What to produce: With the first line as the start and the line containing "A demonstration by" as the end, write out every line of the records exactly.

[Source data]
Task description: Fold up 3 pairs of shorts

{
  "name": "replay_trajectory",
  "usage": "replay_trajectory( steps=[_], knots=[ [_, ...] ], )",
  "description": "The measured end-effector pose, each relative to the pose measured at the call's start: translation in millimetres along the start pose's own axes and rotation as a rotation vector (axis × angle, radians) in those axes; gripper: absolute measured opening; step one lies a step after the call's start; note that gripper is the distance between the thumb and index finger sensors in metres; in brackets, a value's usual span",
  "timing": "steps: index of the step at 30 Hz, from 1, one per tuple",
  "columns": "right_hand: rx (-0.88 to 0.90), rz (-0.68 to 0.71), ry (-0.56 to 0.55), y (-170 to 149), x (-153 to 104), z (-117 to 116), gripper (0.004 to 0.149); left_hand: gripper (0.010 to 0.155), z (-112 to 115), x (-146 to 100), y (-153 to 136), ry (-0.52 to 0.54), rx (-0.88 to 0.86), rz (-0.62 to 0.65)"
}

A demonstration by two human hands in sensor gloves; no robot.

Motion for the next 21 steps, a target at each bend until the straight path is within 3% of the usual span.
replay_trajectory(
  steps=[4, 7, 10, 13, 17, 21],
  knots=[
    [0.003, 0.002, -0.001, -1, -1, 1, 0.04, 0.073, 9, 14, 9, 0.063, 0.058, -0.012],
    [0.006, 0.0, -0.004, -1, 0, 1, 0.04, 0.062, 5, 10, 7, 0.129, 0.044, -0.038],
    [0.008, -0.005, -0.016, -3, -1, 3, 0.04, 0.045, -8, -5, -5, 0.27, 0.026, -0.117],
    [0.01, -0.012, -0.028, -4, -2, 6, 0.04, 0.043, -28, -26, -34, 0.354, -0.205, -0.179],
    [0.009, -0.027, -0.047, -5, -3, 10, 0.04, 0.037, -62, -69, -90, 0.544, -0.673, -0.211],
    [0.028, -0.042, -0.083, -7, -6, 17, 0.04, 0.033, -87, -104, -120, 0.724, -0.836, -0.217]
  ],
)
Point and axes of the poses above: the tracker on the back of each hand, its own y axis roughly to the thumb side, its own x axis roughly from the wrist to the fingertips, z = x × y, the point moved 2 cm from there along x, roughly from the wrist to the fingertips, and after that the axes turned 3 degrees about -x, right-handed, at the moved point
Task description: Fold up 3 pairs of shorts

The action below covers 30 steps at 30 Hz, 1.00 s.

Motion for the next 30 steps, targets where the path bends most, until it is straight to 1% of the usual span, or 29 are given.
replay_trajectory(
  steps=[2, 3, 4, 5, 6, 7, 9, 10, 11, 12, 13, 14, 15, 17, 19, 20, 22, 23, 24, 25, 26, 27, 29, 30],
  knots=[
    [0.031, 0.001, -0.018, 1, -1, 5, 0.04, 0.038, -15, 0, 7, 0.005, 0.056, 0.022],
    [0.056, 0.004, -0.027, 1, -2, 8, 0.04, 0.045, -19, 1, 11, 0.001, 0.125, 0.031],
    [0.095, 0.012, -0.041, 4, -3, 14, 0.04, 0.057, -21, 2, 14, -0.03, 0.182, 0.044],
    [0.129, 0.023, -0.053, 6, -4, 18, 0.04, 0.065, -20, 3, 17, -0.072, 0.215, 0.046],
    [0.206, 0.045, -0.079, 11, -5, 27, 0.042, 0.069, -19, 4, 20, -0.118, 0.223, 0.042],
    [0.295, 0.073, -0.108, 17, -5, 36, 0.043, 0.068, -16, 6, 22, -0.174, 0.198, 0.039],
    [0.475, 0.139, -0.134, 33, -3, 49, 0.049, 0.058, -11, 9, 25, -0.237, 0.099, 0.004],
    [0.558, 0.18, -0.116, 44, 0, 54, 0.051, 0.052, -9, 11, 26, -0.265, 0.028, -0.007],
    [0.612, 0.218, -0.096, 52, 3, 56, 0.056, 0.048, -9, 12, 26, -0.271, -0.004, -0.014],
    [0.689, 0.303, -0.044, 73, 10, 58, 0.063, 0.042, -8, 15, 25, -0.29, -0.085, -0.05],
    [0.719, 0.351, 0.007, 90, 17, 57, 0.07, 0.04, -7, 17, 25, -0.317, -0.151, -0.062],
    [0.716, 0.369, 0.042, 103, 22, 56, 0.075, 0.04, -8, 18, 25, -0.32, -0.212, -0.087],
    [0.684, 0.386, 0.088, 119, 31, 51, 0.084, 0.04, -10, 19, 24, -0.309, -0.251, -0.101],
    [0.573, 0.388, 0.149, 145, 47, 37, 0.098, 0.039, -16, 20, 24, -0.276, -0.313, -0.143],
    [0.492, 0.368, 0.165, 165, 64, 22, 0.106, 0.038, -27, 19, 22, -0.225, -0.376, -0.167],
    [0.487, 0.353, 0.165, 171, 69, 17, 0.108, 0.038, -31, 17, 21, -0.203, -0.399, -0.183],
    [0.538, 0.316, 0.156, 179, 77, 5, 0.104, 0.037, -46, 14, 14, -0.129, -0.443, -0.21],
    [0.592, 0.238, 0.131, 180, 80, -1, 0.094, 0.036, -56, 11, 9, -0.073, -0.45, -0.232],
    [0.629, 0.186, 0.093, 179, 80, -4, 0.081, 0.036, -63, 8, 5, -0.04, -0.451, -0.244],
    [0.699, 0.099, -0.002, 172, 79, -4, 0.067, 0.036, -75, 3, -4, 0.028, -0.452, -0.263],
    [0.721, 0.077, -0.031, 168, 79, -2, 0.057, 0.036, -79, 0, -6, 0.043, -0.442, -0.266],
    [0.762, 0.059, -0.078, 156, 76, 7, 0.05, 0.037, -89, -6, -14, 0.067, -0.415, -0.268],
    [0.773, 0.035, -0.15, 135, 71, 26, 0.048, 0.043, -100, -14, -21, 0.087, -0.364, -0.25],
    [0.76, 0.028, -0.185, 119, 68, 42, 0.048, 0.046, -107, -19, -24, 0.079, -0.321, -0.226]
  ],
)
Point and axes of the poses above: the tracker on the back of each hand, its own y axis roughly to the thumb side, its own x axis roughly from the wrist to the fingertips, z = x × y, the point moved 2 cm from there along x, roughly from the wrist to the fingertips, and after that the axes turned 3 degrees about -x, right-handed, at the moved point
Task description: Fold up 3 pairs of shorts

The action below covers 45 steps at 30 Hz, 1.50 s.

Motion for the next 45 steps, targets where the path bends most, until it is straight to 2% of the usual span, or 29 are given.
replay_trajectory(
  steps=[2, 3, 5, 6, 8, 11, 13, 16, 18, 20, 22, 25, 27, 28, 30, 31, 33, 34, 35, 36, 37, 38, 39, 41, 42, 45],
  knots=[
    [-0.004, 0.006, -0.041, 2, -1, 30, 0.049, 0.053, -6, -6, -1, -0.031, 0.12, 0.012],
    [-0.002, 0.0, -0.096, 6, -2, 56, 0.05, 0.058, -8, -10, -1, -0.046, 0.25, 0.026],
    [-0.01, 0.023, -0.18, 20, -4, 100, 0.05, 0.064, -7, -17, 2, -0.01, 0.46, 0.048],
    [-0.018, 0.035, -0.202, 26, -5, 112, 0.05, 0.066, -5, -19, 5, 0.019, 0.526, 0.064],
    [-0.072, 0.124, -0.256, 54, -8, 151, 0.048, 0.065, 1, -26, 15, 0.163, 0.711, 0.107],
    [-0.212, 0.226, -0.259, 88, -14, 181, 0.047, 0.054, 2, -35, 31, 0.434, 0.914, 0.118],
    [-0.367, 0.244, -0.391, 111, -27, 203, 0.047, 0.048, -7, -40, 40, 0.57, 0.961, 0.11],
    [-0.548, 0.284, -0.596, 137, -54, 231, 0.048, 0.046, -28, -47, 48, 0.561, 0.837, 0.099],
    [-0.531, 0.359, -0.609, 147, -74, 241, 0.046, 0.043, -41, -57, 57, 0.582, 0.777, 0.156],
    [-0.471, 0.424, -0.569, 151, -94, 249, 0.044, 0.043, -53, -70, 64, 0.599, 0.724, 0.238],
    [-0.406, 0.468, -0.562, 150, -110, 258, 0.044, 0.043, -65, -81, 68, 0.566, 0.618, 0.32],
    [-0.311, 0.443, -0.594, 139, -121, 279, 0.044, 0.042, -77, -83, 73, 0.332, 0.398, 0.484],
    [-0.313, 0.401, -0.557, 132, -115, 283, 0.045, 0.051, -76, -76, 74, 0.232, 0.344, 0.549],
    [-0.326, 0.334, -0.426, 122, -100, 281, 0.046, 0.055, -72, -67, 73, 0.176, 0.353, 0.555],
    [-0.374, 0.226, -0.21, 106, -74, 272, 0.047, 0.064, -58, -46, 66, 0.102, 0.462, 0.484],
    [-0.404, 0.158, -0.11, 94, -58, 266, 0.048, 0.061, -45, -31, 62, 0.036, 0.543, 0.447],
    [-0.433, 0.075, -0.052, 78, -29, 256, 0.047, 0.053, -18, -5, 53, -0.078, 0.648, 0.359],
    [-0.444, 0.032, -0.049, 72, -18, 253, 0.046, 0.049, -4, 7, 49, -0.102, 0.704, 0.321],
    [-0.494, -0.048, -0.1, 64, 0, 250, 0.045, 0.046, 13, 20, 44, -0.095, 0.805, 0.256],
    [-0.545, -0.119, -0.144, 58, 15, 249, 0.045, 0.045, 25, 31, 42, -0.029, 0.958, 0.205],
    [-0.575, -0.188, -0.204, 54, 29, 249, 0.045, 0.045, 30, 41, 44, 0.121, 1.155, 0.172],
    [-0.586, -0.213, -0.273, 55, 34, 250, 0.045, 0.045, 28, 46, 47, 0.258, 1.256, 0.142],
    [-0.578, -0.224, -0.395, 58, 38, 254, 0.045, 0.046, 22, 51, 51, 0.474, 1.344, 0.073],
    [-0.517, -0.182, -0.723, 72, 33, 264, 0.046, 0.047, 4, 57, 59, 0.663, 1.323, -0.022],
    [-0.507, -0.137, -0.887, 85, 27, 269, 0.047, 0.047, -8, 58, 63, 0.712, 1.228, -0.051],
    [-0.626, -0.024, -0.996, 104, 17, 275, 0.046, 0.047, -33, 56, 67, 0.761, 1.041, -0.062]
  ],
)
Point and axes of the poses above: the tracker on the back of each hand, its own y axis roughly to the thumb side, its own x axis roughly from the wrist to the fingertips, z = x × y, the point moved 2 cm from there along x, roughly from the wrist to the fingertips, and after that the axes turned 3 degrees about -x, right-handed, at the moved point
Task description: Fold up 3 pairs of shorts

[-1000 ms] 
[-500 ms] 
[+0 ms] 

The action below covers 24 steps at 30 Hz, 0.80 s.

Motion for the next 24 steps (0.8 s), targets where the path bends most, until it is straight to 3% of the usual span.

Result of this exercise:
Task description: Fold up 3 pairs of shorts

{
  "name": "replay_trajectory",
  "usage": "replay_trajectory( steps=[_], knots=[ [_, ...] ], )",
  "description": "The measured end-effector pose, each relative to the pose measured at the call's start: translation in millimetres along the start pose's own axes and rotation as a rotation vector (axis × angle, radians) in those axes; gripper: absolute measured opening; step one lies a step after the call's start; note that gripper is the distance between the thumb and index finger sensors in metres; in brackets, a value's usual span",
  "timing": "steps: index of the step at 30 Hz, from 1, one per tuple",
  "columns": "right_hand: rx (-0.88 to 0.90), rz (-0.68 to 0.71), ry (-0.56 to 0.55), y (-170 to 149), x (-153 to 104), z (-117 to 116), gripper (0.004 to 0.149); left_hand: gripper (0.010 to 0.155), z (-112 to 115), x (-146 to 100), y (-153 to 136), ry (-0.52 to 0.54), rx (-0.88 to 0.86), rz (-0.62 to 0.65)"
}

A demonstration by two human hands in sensor gloves; no robot.

The exercise has been fully completed.